3. Für jeden ist etwas dabei.

Philipp ist Vegetarier, Freja macht Low-Carb, Gianni braucht Proteine für sein Krafttraining und Sarah verträgt kein Gluten. Keine Sache! Viele kleine Speisen zu einem grossen Dinner zu kombinieren, heisst auch: Es ist garantiert für jede und jeden etwas dabei.

4. Bravo, du kochst saisonal.

Die meisten frischen Zutaten haben im August und September Saison. Tomaten und Peperoni für Shakshuka, Auberginen für Baba Ganoush, Gurken, Zwiebeln, Knoblauch, Kräuter… all das wächst derzeit bei uns.
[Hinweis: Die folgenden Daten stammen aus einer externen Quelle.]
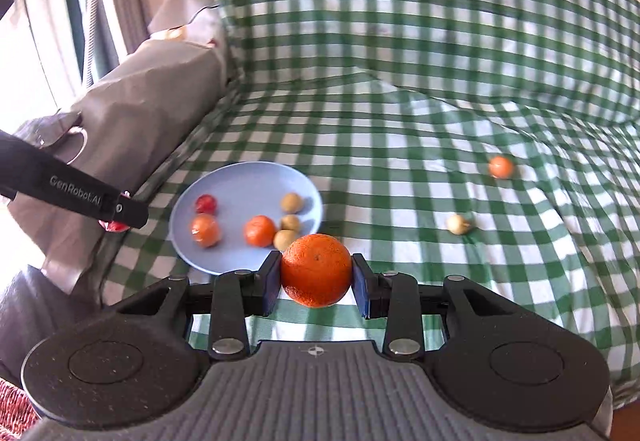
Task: Organize fruits
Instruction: 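Carry both fruits to the blue plate and open both tools to release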
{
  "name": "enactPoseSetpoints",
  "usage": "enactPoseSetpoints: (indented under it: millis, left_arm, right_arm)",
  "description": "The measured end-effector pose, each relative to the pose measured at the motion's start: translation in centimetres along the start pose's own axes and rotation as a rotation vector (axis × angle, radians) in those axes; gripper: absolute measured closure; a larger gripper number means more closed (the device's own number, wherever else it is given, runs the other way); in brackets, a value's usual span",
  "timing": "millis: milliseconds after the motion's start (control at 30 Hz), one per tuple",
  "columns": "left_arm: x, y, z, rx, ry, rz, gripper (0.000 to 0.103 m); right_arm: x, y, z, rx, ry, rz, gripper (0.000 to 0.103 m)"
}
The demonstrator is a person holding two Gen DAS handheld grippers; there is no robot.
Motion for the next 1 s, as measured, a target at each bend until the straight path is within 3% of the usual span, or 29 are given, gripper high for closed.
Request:
enactPoseSetpoints:
  millis: [567, 1000]
  left_arm:
    - [-2.8, 1.8, -1.1, 0.031, 0.031, -0.008, 0.068]
    - [-10.2, 0.5, -5.4, 0.006, 0.071, 0.001, 0.068]
  right_arm:
    - [-3.6, 2.9, -1.5, 0.065, 0.055, -0.044, 0.065]
    - [-12.9, 1.7, -2.8, 0.085, 0.134, -0.022, 0.065]
Point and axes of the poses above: each gripper's, at about its wrist camera, not at the fingertips, and x roughly against the way its jaws point, y to its left, z to its underside, the point moved 6 cm from there along -x, roughly the way its jaws point, and after that the axes turned 10 degrees about -z, right-handed, at the moved point
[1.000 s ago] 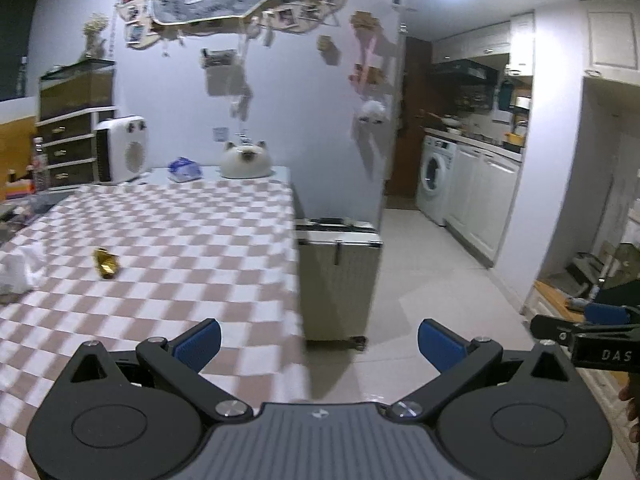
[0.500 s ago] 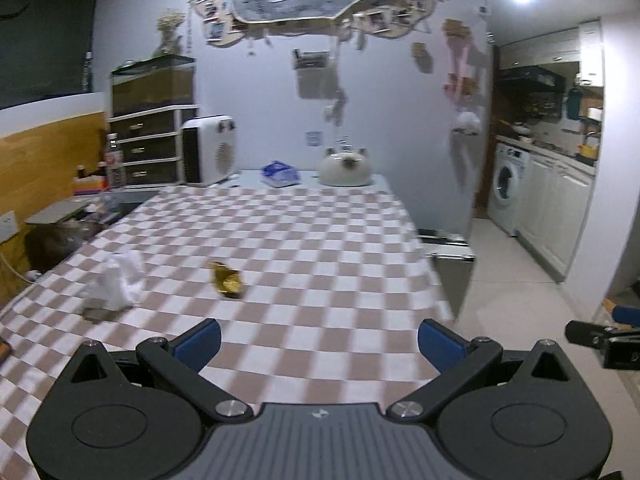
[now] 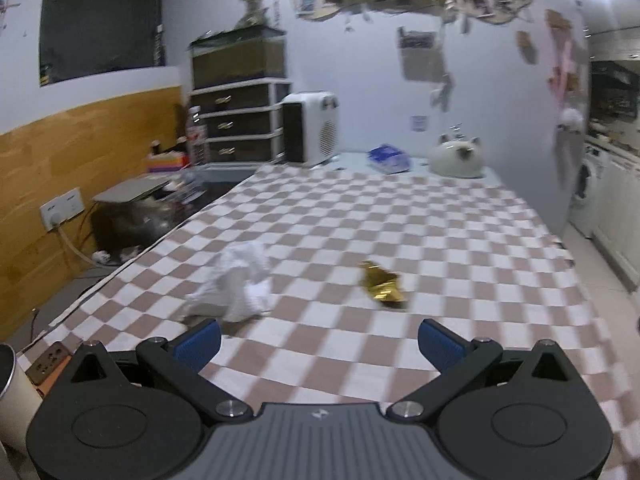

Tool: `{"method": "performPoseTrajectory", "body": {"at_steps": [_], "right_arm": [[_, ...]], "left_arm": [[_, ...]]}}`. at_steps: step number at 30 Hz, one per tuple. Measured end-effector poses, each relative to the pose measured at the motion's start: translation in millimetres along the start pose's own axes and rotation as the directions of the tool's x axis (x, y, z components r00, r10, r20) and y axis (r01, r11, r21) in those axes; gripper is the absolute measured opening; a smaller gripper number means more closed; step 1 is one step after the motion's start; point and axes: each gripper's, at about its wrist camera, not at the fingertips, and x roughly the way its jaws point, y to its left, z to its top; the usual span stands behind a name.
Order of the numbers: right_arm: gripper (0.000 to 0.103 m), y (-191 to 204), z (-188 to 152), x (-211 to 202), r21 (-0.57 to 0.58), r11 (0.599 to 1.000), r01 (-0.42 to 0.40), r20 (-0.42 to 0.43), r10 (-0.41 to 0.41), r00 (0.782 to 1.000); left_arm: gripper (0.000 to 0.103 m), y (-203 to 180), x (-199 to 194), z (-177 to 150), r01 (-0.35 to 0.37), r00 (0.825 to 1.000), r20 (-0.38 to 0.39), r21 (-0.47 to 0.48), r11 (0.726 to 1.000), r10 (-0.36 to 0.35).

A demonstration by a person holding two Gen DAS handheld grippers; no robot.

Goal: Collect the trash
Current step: 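Grasp the white tissue with the left gripper while the right grasps the gold foil wrapper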

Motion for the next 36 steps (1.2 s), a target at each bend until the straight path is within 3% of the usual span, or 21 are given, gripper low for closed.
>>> {"method": "performPoseTrajectory", "body": {"at_steps": [13, 23, 26, 30, 36], "right_arm": [[0.103, 59.6, 23.0, 53.6, -0.039, 0.995, -0.097, -0.001, 0.097, 0.995], [0.103, 91.9, 24.4, 81.5, -0.092, 0.981, -0.171, -0.057, 0.167, 0.984], [0.103, 100.2, 25.1, 88.6, -0.113, 0.978, -0.176, -0.062, 0.17, 0.983], [0.103, 111.1, 30.2, 101.3, -0.125, 0.975, -0.182, -0.058, 0.176, 0.983], [0.097, 137.7, 43.5, 132.3, -0.175, 0.955, -0.24, -0.067, 0.231, 0.971]], "left_arm": [[0.103, 75.8, 99.3, 1.0, -0.055, 0.998, 0.007, -0.136, 0.989, 0.056], [0.098, 75.8, 154.8, -3.0, -0.008, 1.0, 0.01, -0.171, 0.985, 0.009], [0.087, 84.1, 170.5, -3.9, -0.036, 0.997, -0.07, -0.224, 0.974, 0.02], [0.081, 97.2, 170.1, -5.6, -0.018, 0.999, -0.053, -0.297, 0.955, 0.002], [0.043, 102.2, 166.7, -6.9, 0.01, 0.999, -0.034, -0.311, 0.95, -0.021]]}}
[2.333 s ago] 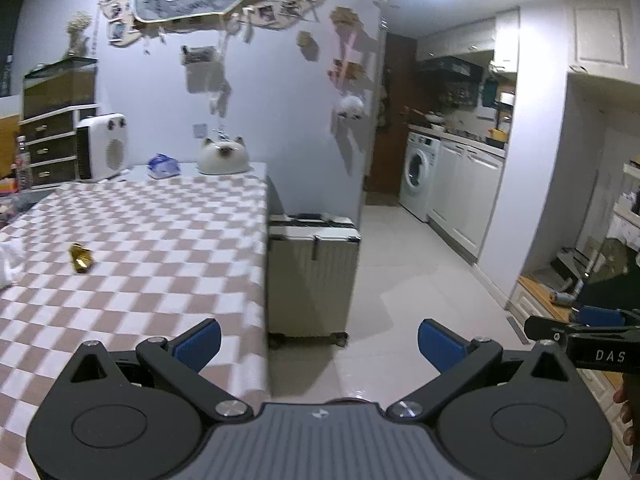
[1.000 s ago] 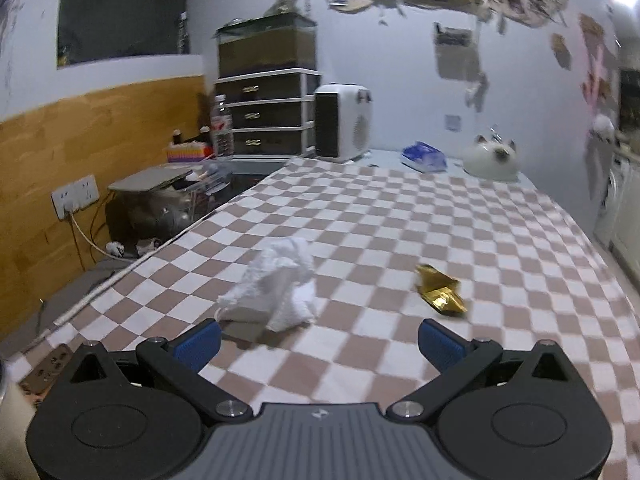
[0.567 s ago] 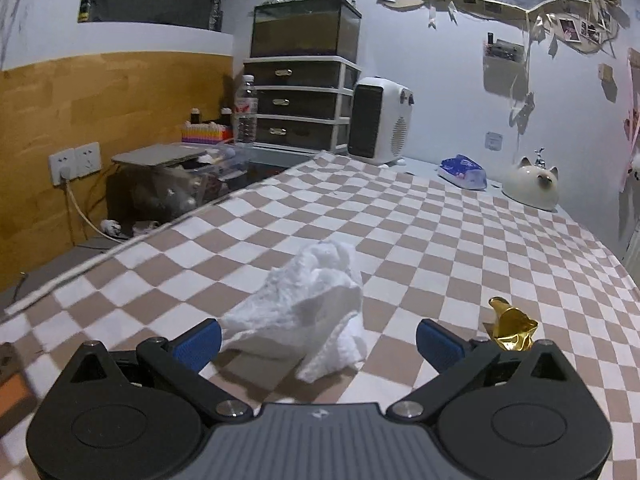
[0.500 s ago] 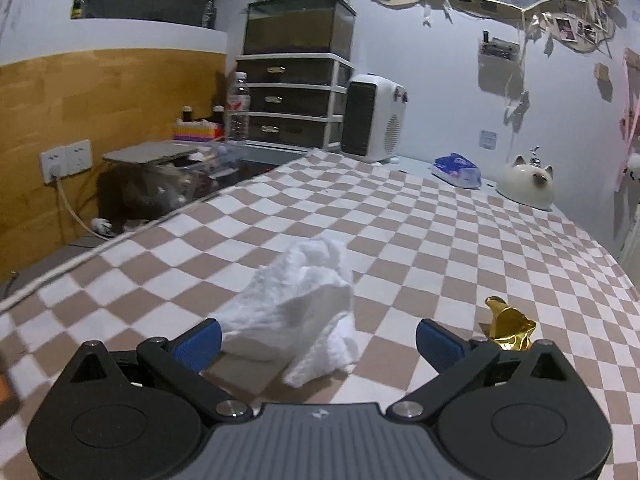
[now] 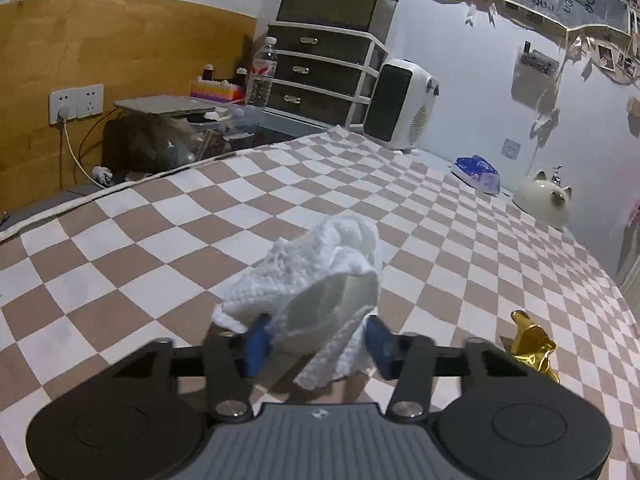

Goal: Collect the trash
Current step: 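Grasp the white tissue with the left gripper while the right grasps the gold foil wrapper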

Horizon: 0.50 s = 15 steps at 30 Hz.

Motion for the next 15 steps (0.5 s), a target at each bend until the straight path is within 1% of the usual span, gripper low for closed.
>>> {"method": "performPoseTrajectory", "body": {"at_steps": [1, 2, 3, 4, 6, 7, 9, 11, 13, 15], "right_arm": [[0.096, 3.3, 2.7, 8.2, -0.008, 1.0, 0.0, -0.004, 0.0, 1.0], [0.094, 5.4, 4.8, 16.3, -0.014, 1.0, -0.001, -0.009, 0.001, 1.0], [0.092, 7.3, 6.8, 25.0, -0.018, 1.0, -0.006, -0.019, 0.006, 1.0], [0.09, 8.7, 8.2, 32.9, -0.018, 1.0, -0.012, -0.028, 0.012, 1.0], [0.082, 11.1, 10.7, 49.7, -0.015, 1.0, -0.024, -0.042, 0.023, 0.999], [0.08, 11.8, 11.6, 57.0, -0.014, 1.0, -0.027, -0.049, 0.027, 0.998], [0.072, 11.2, 12.7, 72.3, -0.002, 1.0, -0.03, -0.065, 0.029, 0.997], [0.067, 9.3, 13.0, 85.7, 0.017, 0.999, -0.038, -0.08, 0.039, 0.996], [0.066, 5.9, 13.2, 98.3, 0.04, 0.998, -0.053, -0.099, 0.056, 0.993], [0.06, 2.9, 13.6, 108.5, 0.058, 0.996, -0.067, -0.116, 0.074, 0.99]], "left_arm": [[0.034, 0.6, -0.1, -0.1, 0.001, 1.0, -0.002, 0.003, 1.0, -0.001], [0.029, 0.2, 0.4, 0.4, 0.007, 1.0, -0.006, 0.007, 1.0, -0.007], [0.019, -0.2, -0.2, -0.5, 0.021, 1.0, -0.01, 0.012, 1.0, -0.02], [0.015, -1.0, -0.7, -1.3, 0.039, 0.999, -0.015, 0.017, 0.999, -0.038], [0.012, -3.8, -3.2, -3.7, 0.076, 0.997, -0.019, 0.033, 0.997, -0.076], [0.011, -5.5, -4.4, -5.1, 0.091, 0.996, -0.019, 0.042, 0.995, -0.091], [0.01, -10.4, -6.8, -8.3, 0.128, 0.992, -0.023, 0.06, 0.99, -0.127], [0.009, -15.1, -9.1, -11.0, 0.165, 0.986, -0.027, 0.073, 0.984, -0.163], [0.009, -19.5, -12.0, -13.6, 0.215, 0.977, -0.032, 0.081, 0.973, -0.213], [0.009, -24.7, -14.2, -16.5, 0.264, 0.964, -0.043, 0.09, 0.96, -0.261]]}}
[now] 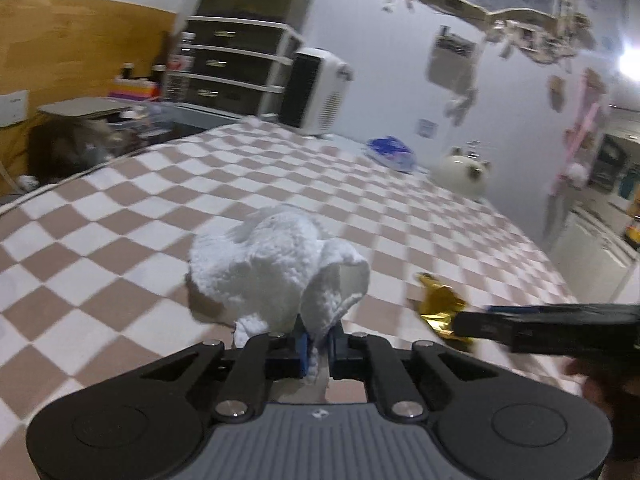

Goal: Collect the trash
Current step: 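Grasp the white tissue with the left gripper while the right grasps the gold foil wrapper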

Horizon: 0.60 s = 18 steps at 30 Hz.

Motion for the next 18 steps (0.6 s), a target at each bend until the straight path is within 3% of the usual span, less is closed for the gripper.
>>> {"method": "performPoseTrajectory", "body": {"at_steps": [5, 7, 8, 18], "right_arm": [[0.055, -1.5, -3.5, 18.7, 0.009, 1.0, -0.012, -0.021, 0.013, 1.0], [0.044, 1.3, -6.8, 18.8, -0.011, 1.0, 0.008, -0.001, -0.008, 1.0], [0.028, 2.2, -8.9, 17.5, -0.013, 1.0, 0.028, 0.008, -0.028, 1.0], [0.023, -5.5, -35.8, -30.5, 0.047, 0.997, 0.055, 0.01, -0.056, 0.998]], "left_arm": [[0.009, -9.0, 3.3, -5.3, 0.048, 0.998, -0.034, 0.03, 0.998, -0.047], [0.009, -6.5, 4.2, -6.0, 0.051, 0.998, -0.038, 0.018, 0.999, -0.05], [0.009, -5.0, 4.8, -6.2, 0.053, 0.998, -0.039, 0.009, 0.999, -0.053], [0.008, -5.8, -1.7, -7.7, 0.032, 0.999, -0.021, -0.029, 0.999, -0.032]]}}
Und Joghurt für Labneh, Ayran und zum Verfeinern von Saucen wird sowieso das ganze Jahr über regional hergestellt.

5. Ein Levante-Dinner ist lecker und ausgewogen.

Gemüse spielt in der Levante-Küche die Hauptrolle, ergänzt mit Eiweisslieferanten wie Kichererbsen, Frischkäse und Joghurt. Dazu gibt’s Wraps und Fladenbrote, die auch mit sättigendem Vollkornmehl hervorragend schmecken. Öl und Fett wird nur sparsam eingesetzt. Kurz: Das Ganze ist fein und ausgewogen.